The updated COPPA rule broadens websites’ and apps’ obligations to protect children’s confidentiality and data security by mandating that they establish information security programs monitored for risks on an annual basis.

It also sets tough deletion and retention requirements for children’s personal data and mandates that digital companies clearly lay out how they collect and use the data.

Under the latter provision, websites and apps must post information listing “identities and specific categories of any third parties to which the operator discloses personal information and the purposes for such disclosures.”

The new rule also constrains how websites and apps can share data outside of their organization, including with advertisers and data brokers, and mandates separate and additional verifiable parent consent before doing so.

Congress attempted to pass a new version of its own COPPA law, known as COPPA 2.0, last year but it failed. 

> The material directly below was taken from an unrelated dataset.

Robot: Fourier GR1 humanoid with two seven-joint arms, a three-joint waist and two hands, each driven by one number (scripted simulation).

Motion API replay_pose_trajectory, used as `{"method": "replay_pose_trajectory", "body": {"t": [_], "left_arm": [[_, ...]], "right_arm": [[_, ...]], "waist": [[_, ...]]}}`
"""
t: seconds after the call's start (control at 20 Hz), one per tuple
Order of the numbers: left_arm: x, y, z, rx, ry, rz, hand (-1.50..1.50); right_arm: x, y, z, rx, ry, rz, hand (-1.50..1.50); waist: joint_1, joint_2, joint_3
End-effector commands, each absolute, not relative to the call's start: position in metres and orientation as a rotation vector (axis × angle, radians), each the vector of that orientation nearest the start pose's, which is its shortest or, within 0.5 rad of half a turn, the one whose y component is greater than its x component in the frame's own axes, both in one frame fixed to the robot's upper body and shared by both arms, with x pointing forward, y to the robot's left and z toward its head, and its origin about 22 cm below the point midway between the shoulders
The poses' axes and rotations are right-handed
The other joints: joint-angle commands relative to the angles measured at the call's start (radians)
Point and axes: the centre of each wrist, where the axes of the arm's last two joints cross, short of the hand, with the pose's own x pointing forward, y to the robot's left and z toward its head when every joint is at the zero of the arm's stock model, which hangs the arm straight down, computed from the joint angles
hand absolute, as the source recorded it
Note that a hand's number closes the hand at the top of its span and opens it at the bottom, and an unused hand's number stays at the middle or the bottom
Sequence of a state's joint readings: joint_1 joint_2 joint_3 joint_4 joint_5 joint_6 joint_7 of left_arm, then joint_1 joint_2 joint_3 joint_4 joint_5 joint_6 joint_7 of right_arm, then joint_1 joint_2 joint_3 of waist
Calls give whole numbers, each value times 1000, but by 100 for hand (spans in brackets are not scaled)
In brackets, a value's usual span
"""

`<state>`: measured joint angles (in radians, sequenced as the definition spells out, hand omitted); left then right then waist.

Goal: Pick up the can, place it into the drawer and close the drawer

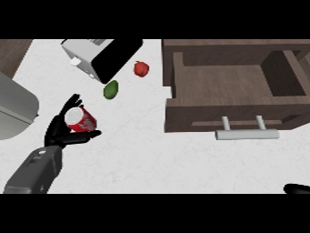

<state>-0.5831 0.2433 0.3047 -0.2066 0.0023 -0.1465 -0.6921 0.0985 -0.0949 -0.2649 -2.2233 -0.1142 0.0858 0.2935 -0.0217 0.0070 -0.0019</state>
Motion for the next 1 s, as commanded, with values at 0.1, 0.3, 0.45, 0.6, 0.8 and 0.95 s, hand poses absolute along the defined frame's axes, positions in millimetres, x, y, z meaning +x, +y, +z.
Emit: {"method": "replay_pose_trajectory", "body": {"t": [0.1, 0.3, 0.45, 0.6, 0.8, 0.95], "left_arm": [[313, 315, -107, -53, -1532, 12, 150], [324, 290, -106, -107, -1545, 44, 150], [327, 291, -103, -136, -1547, 10, 150], [337, 261, -100, -129, -1595, 22, 150], [339, 238, -103, -60, -1602, 107, 150], [344, 227, -98, -72, -1603, 134, 150]], "right_arm": [[164, -303, 127, -212, -1867, -63, -150], [167, -277, 155, -220, -1877, -61, -150], [157, -292, 149, -227, -1856, -58, -150], [165, -284, 136, -223, -1880, -49, -150], [183, -309, 135, -223, -1874, -51, -150], [173, -310, 131, -261, -1872, -53, -150]], "waist": [[-6, 2, 0], [-3, 2, -1], [1, -2, 1], [0, -1, 0], [-1, 2, 0], [9, -4, 1]]}}
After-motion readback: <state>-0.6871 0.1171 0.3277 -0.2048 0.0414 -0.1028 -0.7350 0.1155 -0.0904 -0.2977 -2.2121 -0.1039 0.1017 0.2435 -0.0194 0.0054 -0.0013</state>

That legislation would have been even tougher than the new FTC COPPA rule by requiring parents to greenlight websites collecting or using data from kids under age 13. The FTC’s COPPA rule does not include such a provision. 

Congress’s COPPA 2.0 legislation was merged with a separate children’s online safety bill known as the Kids Online Safety Act (KOSA). The combined bill, the Kids Online Safety and Privacy Act (KOSPA), passed the Senate last July but ultimately died.